From chem lab to a Burundi mission
There’s been no voice from heaven, no writing on the wall. But to Jason Fader ’99 and Heather Reedyk Fader ’99 it has all the signs of a divine call.
“It” is the work they and six friends (two couples and two single adults) will begin in early 2014, when they become the entire clinical faculty at the new—the second of only two—medical school in Burundi.
It’s a call that has come together gradually, organically, one the Faders trace back to their childhoods. Heather accompanied her physician-father on short-term medical mission trips to Honduras. Jason grew up in Kenya and by the fifth grade was making hospital rounds with his doctor-dad. By age 10, both Heather and Jason knew, “That’s what I want to do when I grow up.”
They met at Calvin and became freshmen lab partners. After graduation they married, and Jason started medical school at Loyola University. Talking to physician couples, Heather decided with some relief that their life-in-mission would be stronger if she were not also a doctor. She began a master’s degree in education.
It’s when the Faders moved to Ann Arbor for Jason’s surgical residency that their call began to take a surprising shape.
Working at St. Joseph Mercy Hospital, Jason met medical student John Cropsey, who had grown up in Togo. He and his wife, Jessica, planned to return to Africa once he was an MD. Both the Cropseys and Faders attended Knox Presbyterian Church, where they met Eric and Rachel McLaughlin, husband-and-wife doctors planning to become medical missionaries after their residencies.
It started as a kind of joke among the three couples: Hey, we should go to the mission field together. The joke turned into serious conversations. Jason remembers a critical one, on a summer evening in 2007:
“We said, ‘What if God has orchestrated it so that all of us would be together in this same town, finishing residency at the same time in different specialties, all of which are complementary, so that we could go out as a group and usher in the kingdom of God together?’”
“It seemed unlikely enough that we could hardly attribute it to anything but God,” Heather added. “So we decided to pursue our calling as a team calling and see if God closed that door.”
At a medical missions conference the group found one—just one—organization that would take all of them together. In the fall of 2009 the three couples arrived at Tenwek Hospital in Kenya, amalgamating their last names into a team name: the McCropders.

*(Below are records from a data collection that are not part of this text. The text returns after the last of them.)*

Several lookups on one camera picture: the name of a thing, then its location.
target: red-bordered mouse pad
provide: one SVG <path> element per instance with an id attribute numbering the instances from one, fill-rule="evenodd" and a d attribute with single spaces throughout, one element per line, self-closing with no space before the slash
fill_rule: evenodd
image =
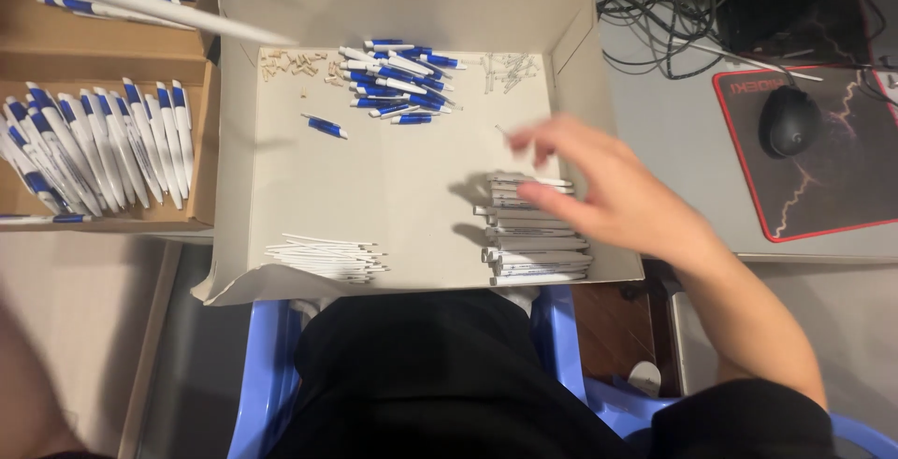
<path id="1" fill-rule="evenodd" d="M 762 149 L 758 124 L 770 91 L 788 85 L 786 76 L 771 71 L 714 76 L 764 236 L 788 241 L 898 220 L 898 122 L 891 107 L 870 95 L 859 70 L 792 71 L 824 79 L 795 79 L 820 107 L 823 126 L 809 149 L 785 159 Z M 882 88 L 875 74 L 867 77 Z"/>

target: brown cardboard box
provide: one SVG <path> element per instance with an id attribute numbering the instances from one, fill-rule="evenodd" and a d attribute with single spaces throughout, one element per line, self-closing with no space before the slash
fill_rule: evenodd
<path id="1" fill-rule="evenodd" d="M 5 0 L 0 9 L 0 97 L 24 100 L 27 80 L 54 96 L 94 86 L 123 92 L 128 77 L 145 93 L 179 80 L 190 99 L 194 153 L 183 210 L 165 197 L 85 224 L 0 226 L 0 231 L 84 230 L 120 233 L 208 229 L 215 218 L 219 69 L 205 58 L 199 33 L 117 20 L 77 17 L 35 0 Z M 0 213 L 51 214 L 0 161 Z"/>

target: black mouse
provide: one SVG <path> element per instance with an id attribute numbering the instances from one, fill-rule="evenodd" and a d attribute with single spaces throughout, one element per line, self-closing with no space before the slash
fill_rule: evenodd
<path id="1" fill-rule="evenodd" d="M 814 99 L 798 87 L 784 85 L 770 92 L 760 111 L 760 145 L 776 159 L 799 155 L 814 143 L 823 124 Z"/>

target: hand
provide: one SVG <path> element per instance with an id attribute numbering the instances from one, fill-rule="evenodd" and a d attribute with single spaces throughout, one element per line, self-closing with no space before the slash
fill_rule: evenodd
<path id="1" fill-rule="evenodd" d="M 681 270 L 701 265 L 709 250 L 727 251 L 708 221 L 655 178 L 626 143 L 576 117 L 555 115 L 515 132 L 508 142 L 515 153 L 533 143 L 537 168 L 557 152 L 580 169 L 589 184 L 583 202 L 535 182 L 517 188 L 522 199 L 579 233 L 664 259 Z"/>

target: cardboard box
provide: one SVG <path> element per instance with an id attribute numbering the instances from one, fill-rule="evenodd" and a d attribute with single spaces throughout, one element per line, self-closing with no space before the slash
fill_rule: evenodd
<path id="1" fill-rule="evenodd" d="M 256 45 L 222 39 L 221 154 L 212 272 L 194 294 L 207 304 L 255 299 L 476 288 L 492 272 L 480 262 L 488 204 L 483 176 L 498 169 L 563 177 L 586 192 L 578 172 L 554 161 L 535 172 L 514 160 L 496 129 L 530 124 L 557 110 L 615 133 L 594 0 L 219 0 L 221 12 L 294 36 L 304 51 L 361 47 L 372 37 L 451 51 L 474 60 L 453 72 L 448 93 L 463 111 L 431 124 L 390 125 L 348 106 L 347 87 L 323 75 L 280 73 L 265 81 Z M 485 93 L 485 52 L 527 52 L 543 65 L 503 94 Z M 308 98 L 300 98 L 307 87 Z M 349 133 L 334 138 L 300 112 Z M 265 246 L 282 233 L 369 240 L 391 271 L 365 285 L 340 284 L 273 263 Z M 642 278 L 637 254 L 593 241 L 589 282 Z"/>
<path id="2" fill-rule="evenodd" d="M 138 202 L 101 223 L 0 226 L 0 231 L 82 230 L 140 233 L 208 229 L 215 218 L 218 94 L 221 75 L 205 58 L 196 32 L 116 20 L 76 17 L 35 0 L 4 0 L 0 29 L 0 94 L 24 101 L 25 82 L 54 96 L 93 86 L 123 93 L 122 77 L 154 93 L 155 83 L 179 80 L 190 99 L 194 169 L 183 210 L 169 198 L 147 209 Z M 51 212 L 32 196 L 12 167 L 0 161 L 0 212 Z"/>

For two years they worked and lived together, mentored by long-term missionaries in everything from the practice of medicine in Africa to homeschooling. At Tenwek they met Alyssa Pfister, an American doctor who resonated with their calling. Then Carlan Wendler, another friend from Ann Arbor who was finishing his residency in California, called to say he, too, wanted to join. Their last names, both ending in “er,” nicely fit the McCropder team name.
The group took the Tenwek experience as a trial run for its calling and during that two years felt it confirmed.

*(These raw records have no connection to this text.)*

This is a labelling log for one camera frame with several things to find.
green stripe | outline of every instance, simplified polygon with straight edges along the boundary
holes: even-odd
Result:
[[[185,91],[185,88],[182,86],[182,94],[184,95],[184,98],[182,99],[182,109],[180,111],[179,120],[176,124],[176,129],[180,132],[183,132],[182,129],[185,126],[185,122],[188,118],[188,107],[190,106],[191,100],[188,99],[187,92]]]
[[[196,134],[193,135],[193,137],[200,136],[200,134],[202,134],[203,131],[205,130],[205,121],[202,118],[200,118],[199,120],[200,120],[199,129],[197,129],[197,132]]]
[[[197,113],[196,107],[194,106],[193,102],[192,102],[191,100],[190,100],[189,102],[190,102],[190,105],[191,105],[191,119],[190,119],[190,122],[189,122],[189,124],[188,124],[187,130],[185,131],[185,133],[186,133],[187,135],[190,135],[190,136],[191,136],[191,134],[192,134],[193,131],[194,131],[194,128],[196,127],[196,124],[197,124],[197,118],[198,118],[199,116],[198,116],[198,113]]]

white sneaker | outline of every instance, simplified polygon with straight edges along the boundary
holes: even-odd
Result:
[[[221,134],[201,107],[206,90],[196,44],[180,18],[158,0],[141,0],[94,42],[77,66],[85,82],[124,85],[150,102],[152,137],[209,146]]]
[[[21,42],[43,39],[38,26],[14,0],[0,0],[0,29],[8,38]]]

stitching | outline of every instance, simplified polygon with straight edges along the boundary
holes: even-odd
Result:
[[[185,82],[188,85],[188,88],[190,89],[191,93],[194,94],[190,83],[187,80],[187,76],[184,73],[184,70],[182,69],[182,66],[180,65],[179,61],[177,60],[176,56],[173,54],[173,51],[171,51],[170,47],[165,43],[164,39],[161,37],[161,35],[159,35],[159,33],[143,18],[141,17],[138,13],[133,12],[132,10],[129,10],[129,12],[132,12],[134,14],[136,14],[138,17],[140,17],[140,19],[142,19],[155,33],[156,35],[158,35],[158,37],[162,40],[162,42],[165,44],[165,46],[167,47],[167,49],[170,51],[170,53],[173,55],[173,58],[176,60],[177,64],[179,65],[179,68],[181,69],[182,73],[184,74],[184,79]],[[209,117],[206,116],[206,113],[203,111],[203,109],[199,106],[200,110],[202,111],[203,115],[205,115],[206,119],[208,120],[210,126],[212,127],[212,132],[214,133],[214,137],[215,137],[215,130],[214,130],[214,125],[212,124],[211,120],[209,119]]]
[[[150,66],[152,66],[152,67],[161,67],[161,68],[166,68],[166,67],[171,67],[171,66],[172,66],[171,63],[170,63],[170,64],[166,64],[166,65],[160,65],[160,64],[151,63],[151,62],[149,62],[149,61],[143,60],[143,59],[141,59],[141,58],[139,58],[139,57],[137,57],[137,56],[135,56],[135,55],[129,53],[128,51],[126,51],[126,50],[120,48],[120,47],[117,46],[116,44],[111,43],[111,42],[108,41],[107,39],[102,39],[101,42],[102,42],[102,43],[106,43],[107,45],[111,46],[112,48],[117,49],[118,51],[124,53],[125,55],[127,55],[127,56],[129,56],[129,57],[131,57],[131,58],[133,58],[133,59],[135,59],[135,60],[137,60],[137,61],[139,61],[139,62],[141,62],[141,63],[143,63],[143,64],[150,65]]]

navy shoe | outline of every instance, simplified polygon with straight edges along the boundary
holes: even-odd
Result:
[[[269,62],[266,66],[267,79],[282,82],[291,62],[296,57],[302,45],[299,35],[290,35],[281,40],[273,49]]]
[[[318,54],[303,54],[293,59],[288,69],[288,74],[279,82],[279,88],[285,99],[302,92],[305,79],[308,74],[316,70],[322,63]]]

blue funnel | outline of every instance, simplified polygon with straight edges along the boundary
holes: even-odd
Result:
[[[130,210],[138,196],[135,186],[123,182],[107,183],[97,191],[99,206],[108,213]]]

“So,” Jason said, “we looked for a longer-term opportunity, a needy place where we could use our gifts to their greatest potential.”
Burundi is that place. Poorest country in the world, there are only eight surgeons for a population the size of Chicago. One of every 103 women dies in childbirth. A new Christian university, Hope Africa University (HAU), has started a medical school, but it has had no permanent clinical faculty to teach its eager students, only short-term volunteers.
The McCropder team, with six doctors in six different specialties, can teach a whole curriculum. After 15 months of language school in French and Kirundi, the eight McCropder adults and seven children will take up residence at Kibuye Hope Hospital, HAU’s teaching hospital. Three hours away in the bush, Kibuye does not yet have sufficient running water, reliable electricity or Internet access.
“It’s definitely daunting,” Jason said. “But Frederick Buechner says, ‘True vocation is where your deep gladness meets the world’s deep need.’ That’s what we’ve found in Burundi.”